Y de repente la proa de la lancha se elevó, el hipopótamo rugió y Ross lanzó un alarido. Kahega se tambaleó. La lancha golpeó el agua con enorme estrépito, levantando un torrente a ambos lados. Elliot se puso de pie con dificultad para ver cómo estaba Amy y vio la caverna de una enorme boca rosada de la que emanaba un aliento caliente. La boca se cerró sobre un costado de la embarcación produciendo un corte por el que empezó a salir el aire con un silbido.

La boca volvió a abrirse y el hipopótamo gruñó, pero Kahega ya estaba de pie y disparó una hedionda nube de gas. El animal retrocedió y cayó hacia atrás, sacudiendo la lancha e impulsándola hacia delante, río abajo. Todo el lado derecho de la Zodiac se estaba desintegrando rápidamente a medida que el aire se escapaba por las enormes brechas abiertas en la goma. Elliot intentó taparlas con las manos, pero el siseo continuaba igual. Se hundirían en un minuto.

Detrás de ellos, el gran hipopótamo se acercaba velozmente dejando una estela en las aguas someras mientras bramaba furioso.

—¡Quietos, quietos! —gritó Kahega, y volvió a disparar. El hipopótamo desapareció tras una nube de gas, y la lancha llegó a otra curva. Cuando el gas se disipó el animal ya no estaba. La luz de magnesio chisporroteó sobre el agua; luego, volvieron a sumirse en la oscuridad. Elliot agarró a Amy cuando la lancha ya se hundía, y cayeron al agua.

Lograron arrastrar la Zodiac hasta la orilla. Munro se acercó en la otra embarcación, inspeccionó los daños, y anunció que inflaría otra lancha y continuarían el viaje. Ordenó descanso, y todos permanecieron en la orilla del río, ahuyentando los mosquitos.

El descanso se vio interrumpido por el aullido de proyectiles disparados desde tierra y que al estallar iluminaban el cielo sobre sus cabezas. Con cada estallido, la orilla del río se encendía de rojo brillante, proyectando largas sombras, y luego volvía a su negra oscuridad.

—Los hombres de Muguru disparan desde tierra —dijo Munro, buscando sus prismáticos.

—¿Contra qué? —preguntó Elliot, oteando el cielo.

—No tengo ni idea —respondió Munro.

Amy tocó el brazo de Munro y expresó: «Pájaro llegar». Sin embargo, no oyeron ningún ruido de aviones. Nada, excepto los misiles que estallaban en el cielo.

—¿Cree que ella oiría algo? —preguntó Munro a Elliot.

—Tiene un oído muy agudo.

Entonces oyeron el zumbido de un avión que se acercaba desde el sur. De pronto, lo vieron; daba vueltas para eludir las brillantes explosiones rojoamarillentas que estallaban a la luz de la luna y se reflejaba en el cuerpo metálico del fuselaje.
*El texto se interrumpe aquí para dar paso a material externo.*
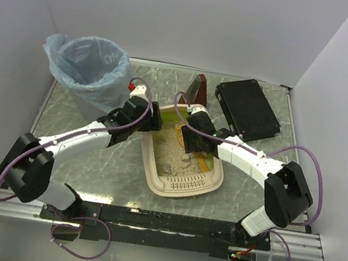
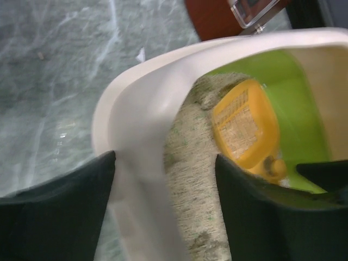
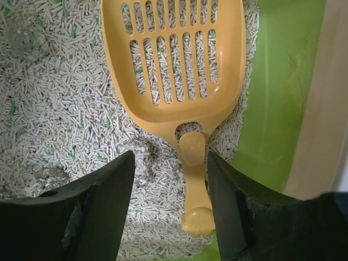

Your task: Clean the litter box

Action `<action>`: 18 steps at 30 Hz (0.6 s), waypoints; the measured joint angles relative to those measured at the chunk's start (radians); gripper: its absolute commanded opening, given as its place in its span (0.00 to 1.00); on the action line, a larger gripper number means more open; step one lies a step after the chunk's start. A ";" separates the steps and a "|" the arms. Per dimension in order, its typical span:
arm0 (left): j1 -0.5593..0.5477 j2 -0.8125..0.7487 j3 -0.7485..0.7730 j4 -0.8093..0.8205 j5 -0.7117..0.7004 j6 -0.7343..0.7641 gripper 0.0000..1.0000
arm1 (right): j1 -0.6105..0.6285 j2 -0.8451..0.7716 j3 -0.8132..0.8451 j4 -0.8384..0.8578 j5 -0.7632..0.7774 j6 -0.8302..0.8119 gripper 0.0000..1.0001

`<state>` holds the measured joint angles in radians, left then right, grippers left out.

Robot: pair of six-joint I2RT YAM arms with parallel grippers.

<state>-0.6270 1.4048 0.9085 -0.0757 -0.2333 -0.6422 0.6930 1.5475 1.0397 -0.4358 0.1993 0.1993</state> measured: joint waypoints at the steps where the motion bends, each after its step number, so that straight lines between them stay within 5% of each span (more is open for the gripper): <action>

—Esos pobres hijos de puta tratan de ganar tiempo —dijo observando el avión con los prismáticos—. Es un C-130, con insignia de Japón en la cola. Un avión de aprovisionamiento para el campamento base del consorcio, si es que logra llegar.

Mientras observaban, el avión iba zigzagueando en medio de las explosiones.

—La tripulación debe de estar aterrorizada —dijo Munro—. Seguro que no se esperaban esto.

Elliot sintió pena por aquellos hombres. Los imaginó mirando por las ventanillas mientras los misiles estallaban iluminando el interior del avión. ¿Hablarían en japonés? ¿Estarían deseando no haber hecho ese viaje?

Un momento después, el avión se dirigió hacia el norte, desapareciendo de la vista, perseguido por un misil que formó una estela roja; demasiado tarde, pues ya estaba más allá de los árboles de la jungla.

—Tal vez haya logrado pasar —dijo Munro, poniéndose de pie—. Es mejor que sigamos viaje. —Ordenó a Kahega, en swahili, que volvieran al río.